*** Begin section ***
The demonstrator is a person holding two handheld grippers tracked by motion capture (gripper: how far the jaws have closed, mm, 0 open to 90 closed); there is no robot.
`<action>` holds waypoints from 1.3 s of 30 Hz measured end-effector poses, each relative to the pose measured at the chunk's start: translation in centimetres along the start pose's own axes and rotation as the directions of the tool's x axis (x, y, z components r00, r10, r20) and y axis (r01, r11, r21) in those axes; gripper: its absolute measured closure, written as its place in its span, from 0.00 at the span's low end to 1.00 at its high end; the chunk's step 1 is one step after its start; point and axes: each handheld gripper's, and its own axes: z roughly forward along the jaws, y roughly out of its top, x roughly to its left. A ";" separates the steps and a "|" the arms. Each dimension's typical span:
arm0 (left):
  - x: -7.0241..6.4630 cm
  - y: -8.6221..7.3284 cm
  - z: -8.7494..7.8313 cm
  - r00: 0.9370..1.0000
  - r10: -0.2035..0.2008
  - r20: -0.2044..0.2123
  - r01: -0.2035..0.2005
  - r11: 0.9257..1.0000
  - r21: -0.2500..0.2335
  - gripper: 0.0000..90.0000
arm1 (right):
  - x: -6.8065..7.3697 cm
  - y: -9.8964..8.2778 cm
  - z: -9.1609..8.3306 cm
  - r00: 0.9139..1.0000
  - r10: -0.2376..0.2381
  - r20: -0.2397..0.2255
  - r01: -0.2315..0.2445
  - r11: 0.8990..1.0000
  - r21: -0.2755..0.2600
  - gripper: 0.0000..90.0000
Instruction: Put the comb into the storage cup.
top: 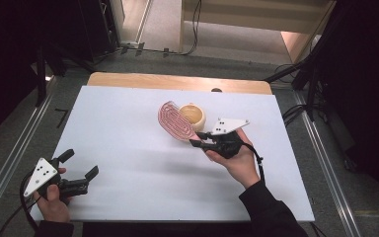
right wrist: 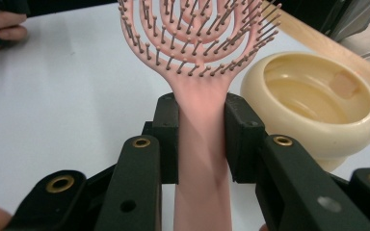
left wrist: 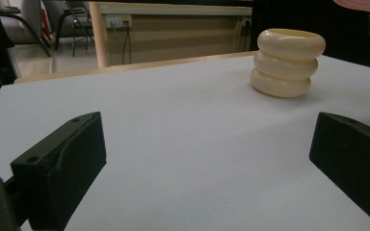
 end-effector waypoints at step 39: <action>0.0 -0.1 0.0 1.000 0.000 0.003 0.000 1.000 0.001 0.00 | -1.2 1.8 1.6 0.998 0.028 0.050 -0.018 0.982 -0.188 0.76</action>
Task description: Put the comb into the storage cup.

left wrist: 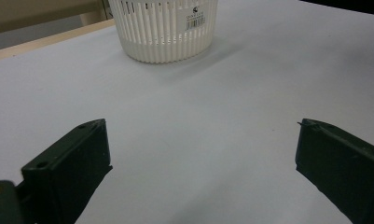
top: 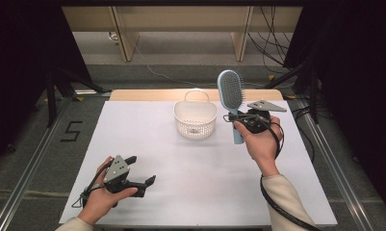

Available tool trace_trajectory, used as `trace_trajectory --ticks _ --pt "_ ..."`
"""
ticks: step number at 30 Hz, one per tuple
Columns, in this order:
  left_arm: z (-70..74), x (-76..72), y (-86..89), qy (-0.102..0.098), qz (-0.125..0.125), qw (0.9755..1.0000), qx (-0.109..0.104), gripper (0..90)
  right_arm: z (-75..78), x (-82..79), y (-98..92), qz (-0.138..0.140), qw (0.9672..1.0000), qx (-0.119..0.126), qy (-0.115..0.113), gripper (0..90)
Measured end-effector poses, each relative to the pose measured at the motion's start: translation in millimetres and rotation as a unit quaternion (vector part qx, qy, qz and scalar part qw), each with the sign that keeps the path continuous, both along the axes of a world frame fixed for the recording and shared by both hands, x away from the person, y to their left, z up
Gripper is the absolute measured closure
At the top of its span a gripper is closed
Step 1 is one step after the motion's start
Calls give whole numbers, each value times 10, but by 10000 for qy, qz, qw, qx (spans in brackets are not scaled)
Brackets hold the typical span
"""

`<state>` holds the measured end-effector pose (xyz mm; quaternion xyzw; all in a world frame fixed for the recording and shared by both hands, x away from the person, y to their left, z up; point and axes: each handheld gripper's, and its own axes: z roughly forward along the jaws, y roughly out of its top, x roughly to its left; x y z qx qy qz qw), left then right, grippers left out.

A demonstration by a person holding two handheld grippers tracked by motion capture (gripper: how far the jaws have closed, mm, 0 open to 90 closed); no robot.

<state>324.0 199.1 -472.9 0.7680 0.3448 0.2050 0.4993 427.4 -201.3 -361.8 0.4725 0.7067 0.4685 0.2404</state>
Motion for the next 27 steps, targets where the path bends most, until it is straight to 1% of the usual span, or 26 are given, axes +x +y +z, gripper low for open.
trace_trajectory --ticks 27 --pt "0 1 1 3 1 10000 -1 26 22 50 63 43 10000 24 -57 704"
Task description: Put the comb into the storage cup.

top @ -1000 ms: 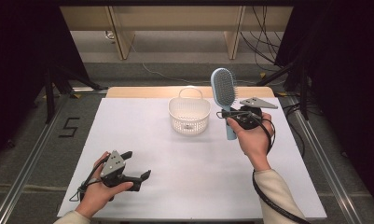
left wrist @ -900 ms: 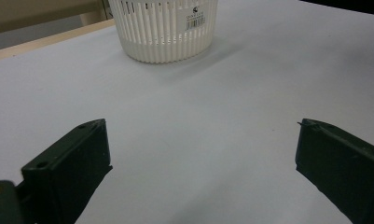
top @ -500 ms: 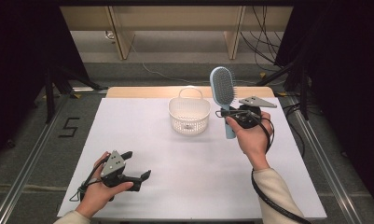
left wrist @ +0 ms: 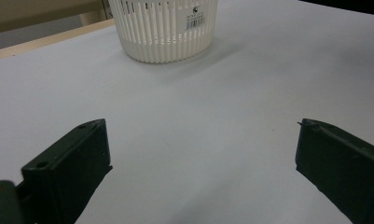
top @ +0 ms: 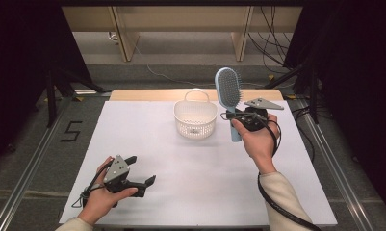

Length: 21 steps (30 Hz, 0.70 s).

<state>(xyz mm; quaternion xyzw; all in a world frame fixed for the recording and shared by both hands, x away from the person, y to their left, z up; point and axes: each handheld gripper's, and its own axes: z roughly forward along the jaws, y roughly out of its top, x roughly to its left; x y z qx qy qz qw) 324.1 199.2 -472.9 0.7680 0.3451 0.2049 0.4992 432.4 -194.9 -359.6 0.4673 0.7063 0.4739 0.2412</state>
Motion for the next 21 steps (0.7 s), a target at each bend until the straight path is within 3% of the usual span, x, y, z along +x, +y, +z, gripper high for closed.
trace_trajectory --ticks 21 --pt "0 0 1 -3 2 10000 -2 26 9 33 37 16 10000 24 -30 704"
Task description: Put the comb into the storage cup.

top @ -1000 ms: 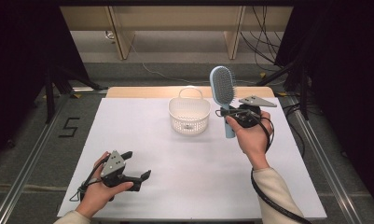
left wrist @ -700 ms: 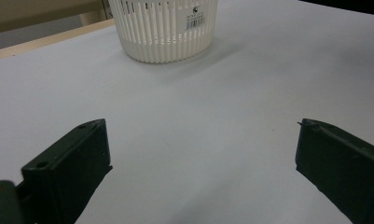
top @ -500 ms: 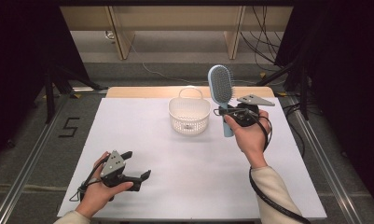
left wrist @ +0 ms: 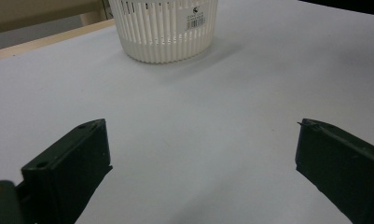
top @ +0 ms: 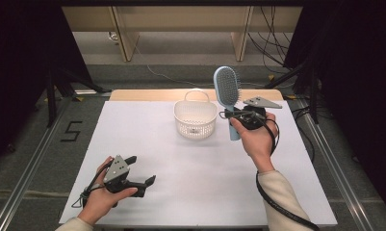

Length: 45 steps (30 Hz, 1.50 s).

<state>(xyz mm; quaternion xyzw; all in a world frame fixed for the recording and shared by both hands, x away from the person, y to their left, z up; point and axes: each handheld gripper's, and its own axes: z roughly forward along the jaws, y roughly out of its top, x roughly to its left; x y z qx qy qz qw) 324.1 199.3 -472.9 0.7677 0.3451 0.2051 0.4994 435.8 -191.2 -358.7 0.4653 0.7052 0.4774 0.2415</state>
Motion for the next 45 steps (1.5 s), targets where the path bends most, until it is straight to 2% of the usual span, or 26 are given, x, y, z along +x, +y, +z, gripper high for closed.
trace_trajectory --ticks 45 --pt "0 -1 -2 -5 1 10000 -5 27 -30 90 94 26 9995 -270 -161 704"
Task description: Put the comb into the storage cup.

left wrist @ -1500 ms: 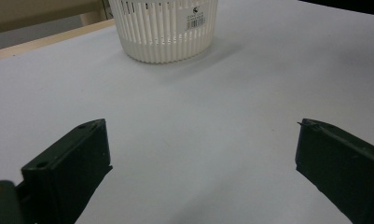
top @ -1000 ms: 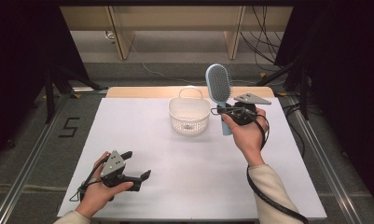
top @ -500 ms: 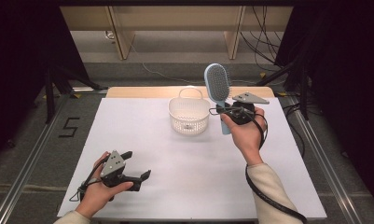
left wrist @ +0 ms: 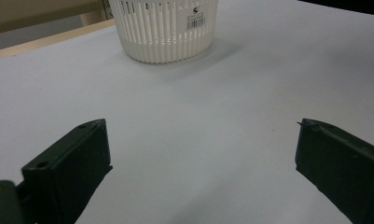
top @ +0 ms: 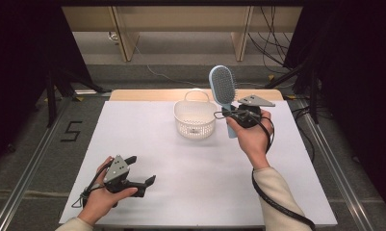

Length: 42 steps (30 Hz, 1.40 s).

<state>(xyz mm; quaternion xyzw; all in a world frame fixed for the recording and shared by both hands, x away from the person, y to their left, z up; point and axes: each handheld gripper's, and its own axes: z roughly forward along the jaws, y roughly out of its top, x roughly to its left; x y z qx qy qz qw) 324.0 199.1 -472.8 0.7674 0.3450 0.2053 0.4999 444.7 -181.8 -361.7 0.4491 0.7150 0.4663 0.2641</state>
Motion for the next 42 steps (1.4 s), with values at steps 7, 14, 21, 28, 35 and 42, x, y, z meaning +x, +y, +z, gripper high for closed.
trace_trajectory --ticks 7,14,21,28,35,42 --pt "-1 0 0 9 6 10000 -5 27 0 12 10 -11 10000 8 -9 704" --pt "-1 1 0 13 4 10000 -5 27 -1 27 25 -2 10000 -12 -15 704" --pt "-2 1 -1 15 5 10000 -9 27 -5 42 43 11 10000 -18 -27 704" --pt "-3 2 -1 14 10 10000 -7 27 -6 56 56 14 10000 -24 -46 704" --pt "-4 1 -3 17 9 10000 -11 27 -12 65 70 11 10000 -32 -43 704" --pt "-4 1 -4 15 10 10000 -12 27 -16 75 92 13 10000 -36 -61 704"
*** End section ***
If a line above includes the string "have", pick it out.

Answer space:
The demonstrator is a person holding two handheld grippers tracked by motion capture (gripper: how far the jaws have closed, mm, 0 open to 90 closed); there is no robot.
A demonstration by a person holding two handheld grippers tracked by motion capture (gripper: how far the jaws have closed, mm, 0 open to 90 closed); no robot.

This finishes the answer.